Sumenep||angkatberita – Proyek pembangunan jalan makadam di Dusun Junjungan, Desa Jaba’an, Kecamatan Manding, kian menuai sorotan tajam. Selain dikerjakan tanpa papan nama, proyek ini juga diduga tidak sesuai spesifikasi teknis dan memunculkan tanda tanya besar terkait transparansi anggaran, Minggu (19/4/2026).
Di lapangan, proyek yang seharusnya menjadi akses penting bagi warga itu justru memicu kegelisahan. Tidak ada informasi resmi mengenai nilai anggaran, sumber dana, pelaksana kegiatan, maupun durasi pengerjaan. Kondisi ini membuat proyek tersebut disebut-sebut sebagai “proyek siluman”.
Seorang narasumber yang meminta identitasnya dirahasiakan mengungkapkan kejanggalan dari sisi volume pekerjaan yang dinilai tidak sebanding dengan dugaan anggaran.
“Kalau itu makadam, misalnya anggarannya Rp300 juta, saya yakin panjang jalannya tidak akan segitu. Bahkan kalau Rp200 juta saja, volumenya masih jauh dari yang terlihat sekarang. Anehnya, sampai hari ini tidak ada prasasti atau papan proyek,” ungkapnya.
Ketiadaan papan nama proyek dinilai sebagai pelanggaran serius terhadap prinsip transparansi penggunaan anggaran publik. Padahal, papan informasi merupakan kewajiban mutlak dalam setiap kegiatan pembangunan yang bersumber dari dana pemerintah.

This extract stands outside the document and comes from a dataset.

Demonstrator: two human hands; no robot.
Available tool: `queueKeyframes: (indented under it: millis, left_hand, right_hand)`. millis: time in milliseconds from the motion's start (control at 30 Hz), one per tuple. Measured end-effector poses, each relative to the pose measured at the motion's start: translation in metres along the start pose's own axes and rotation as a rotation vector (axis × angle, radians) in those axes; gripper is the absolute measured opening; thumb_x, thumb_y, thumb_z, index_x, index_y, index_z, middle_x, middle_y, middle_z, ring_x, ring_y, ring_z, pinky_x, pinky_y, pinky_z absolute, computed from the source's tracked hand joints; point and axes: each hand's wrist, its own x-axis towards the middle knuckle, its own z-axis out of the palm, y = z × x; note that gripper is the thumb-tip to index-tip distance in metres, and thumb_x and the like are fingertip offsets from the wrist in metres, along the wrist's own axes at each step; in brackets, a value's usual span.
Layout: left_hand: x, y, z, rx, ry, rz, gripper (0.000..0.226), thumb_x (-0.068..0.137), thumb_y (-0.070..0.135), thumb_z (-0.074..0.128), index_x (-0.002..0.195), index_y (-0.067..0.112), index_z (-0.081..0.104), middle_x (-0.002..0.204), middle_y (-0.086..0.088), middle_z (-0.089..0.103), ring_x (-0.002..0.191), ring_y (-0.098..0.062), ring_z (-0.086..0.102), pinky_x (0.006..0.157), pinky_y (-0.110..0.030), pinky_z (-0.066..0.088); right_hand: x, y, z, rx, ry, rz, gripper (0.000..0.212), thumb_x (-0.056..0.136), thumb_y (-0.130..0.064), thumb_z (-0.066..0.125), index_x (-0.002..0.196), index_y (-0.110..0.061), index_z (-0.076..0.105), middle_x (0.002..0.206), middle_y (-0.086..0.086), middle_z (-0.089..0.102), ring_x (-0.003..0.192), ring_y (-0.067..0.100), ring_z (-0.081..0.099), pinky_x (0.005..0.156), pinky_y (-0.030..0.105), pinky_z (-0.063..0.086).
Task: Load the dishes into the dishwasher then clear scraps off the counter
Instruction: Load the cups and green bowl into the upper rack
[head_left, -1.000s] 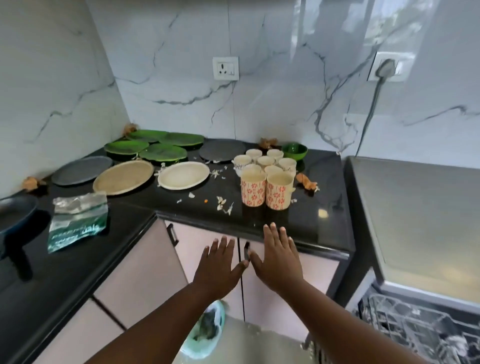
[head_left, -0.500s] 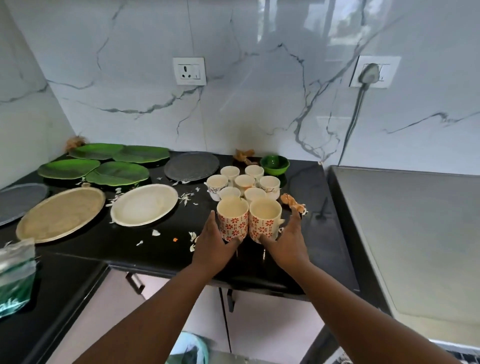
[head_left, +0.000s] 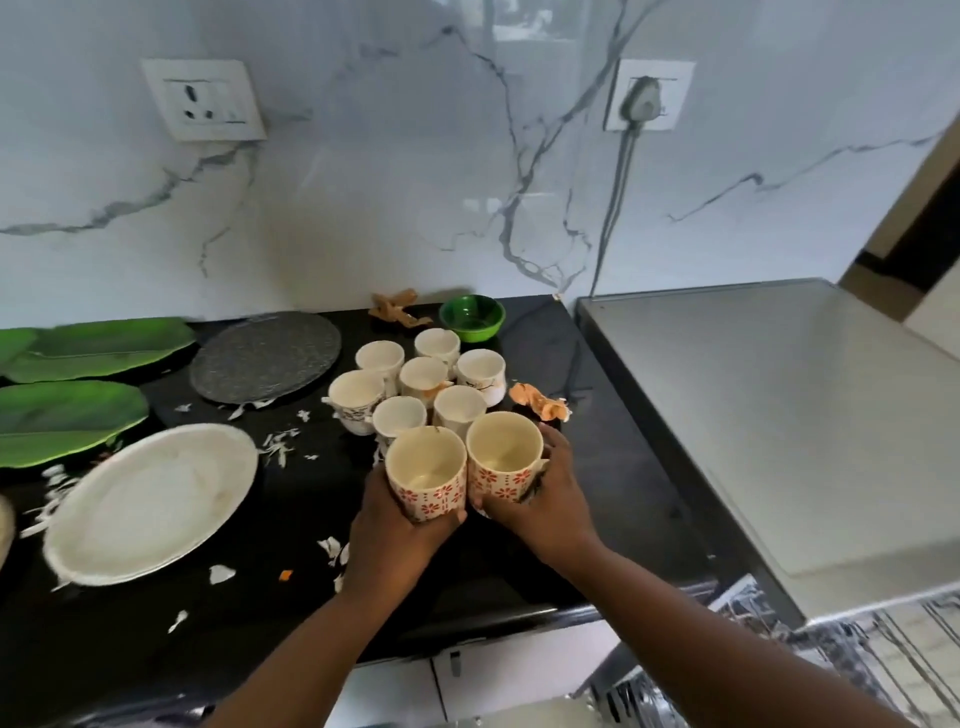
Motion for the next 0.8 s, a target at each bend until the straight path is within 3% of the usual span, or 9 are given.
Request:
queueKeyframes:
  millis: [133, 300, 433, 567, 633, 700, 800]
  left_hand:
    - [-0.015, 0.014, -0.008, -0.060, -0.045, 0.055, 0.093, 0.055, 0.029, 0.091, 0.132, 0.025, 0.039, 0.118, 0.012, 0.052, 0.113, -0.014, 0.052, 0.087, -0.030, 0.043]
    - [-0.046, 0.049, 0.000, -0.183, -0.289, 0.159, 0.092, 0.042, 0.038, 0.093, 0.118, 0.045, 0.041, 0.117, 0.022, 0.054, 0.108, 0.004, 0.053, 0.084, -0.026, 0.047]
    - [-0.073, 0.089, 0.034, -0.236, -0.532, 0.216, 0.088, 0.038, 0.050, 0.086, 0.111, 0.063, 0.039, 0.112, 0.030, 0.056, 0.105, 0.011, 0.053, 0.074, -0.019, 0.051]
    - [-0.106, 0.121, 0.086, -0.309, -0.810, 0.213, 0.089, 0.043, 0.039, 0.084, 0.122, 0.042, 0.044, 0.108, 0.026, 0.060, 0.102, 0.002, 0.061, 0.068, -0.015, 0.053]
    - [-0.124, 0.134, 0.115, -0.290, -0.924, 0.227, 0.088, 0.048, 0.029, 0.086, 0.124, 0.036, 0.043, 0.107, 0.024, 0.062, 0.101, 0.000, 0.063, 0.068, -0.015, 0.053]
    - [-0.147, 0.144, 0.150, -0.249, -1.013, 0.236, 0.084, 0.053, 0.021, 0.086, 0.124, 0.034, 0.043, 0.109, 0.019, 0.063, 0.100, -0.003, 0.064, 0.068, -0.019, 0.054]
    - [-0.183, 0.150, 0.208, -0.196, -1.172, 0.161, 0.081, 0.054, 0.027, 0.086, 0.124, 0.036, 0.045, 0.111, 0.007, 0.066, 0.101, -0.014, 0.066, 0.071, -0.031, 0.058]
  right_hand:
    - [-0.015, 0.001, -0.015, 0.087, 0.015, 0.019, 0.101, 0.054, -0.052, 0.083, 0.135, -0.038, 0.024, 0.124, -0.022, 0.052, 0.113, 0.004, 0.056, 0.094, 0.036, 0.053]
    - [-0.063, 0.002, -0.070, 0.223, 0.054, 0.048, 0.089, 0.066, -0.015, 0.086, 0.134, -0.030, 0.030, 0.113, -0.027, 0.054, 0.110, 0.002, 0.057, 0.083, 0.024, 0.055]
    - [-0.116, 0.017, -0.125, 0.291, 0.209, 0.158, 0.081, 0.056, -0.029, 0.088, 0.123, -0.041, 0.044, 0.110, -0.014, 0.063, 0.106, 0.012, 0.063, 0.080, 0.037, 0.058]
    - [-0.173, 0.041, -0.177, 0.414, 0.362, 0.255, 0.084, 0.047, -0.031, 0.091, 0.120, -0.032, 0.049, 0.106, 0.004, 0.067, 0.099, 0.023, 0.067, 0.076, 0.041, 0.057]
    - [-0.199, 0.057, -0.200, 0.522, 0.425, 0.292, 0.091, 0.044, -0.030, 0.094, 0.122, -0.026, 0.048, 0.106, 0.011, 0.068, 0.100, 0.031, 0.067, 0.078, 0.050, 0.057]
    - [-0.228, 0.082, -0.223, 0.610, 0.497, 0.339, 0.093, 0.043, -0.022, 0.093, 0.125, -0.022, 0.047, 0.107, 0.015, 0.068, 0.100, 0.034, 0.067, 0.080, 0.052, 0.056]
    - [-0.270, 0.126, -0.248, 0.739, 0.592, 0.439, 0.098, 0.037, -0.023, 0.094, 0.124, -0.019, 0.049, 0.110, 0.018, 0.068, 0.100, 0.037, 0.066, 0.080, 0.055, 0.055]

Tak hanya itu, kualitas pekerjaan juga menjadi sorotan. Warga menilai pengerjaan jalan terkesan asal jadi, dengan material yang diragukan kualitasnya. Bahkan, muncul dugaan penggunaan material dari sumber ilegal yang berpotensi melanggar aturan lingkungan.
Kondisi ini semakin memperkuat dugaan bahwa proyek tersebut tidak hanya bermasalah secara teknis, tetapi juga secara administratif.
Di sisi lain, sumber anggaran proyek juga masih simpang siur. Informasi yang beredar menyebutkan proyek tersebut berasal dari Pokok-Pokok Pikiran (Pokir) anggota DPRD, namun diduga terjadi pengalihan lintas daerah pemilihan (dapil) tanpa penjelasan terbuka kepada publik.
Sejumlah pihak menilai, jika benar terjadi pengalihan tanpa mekanisme resmi dan transparan, hal tersebut berpotensi melanggar kode etik dan mencederai fungsi representasi DPRD.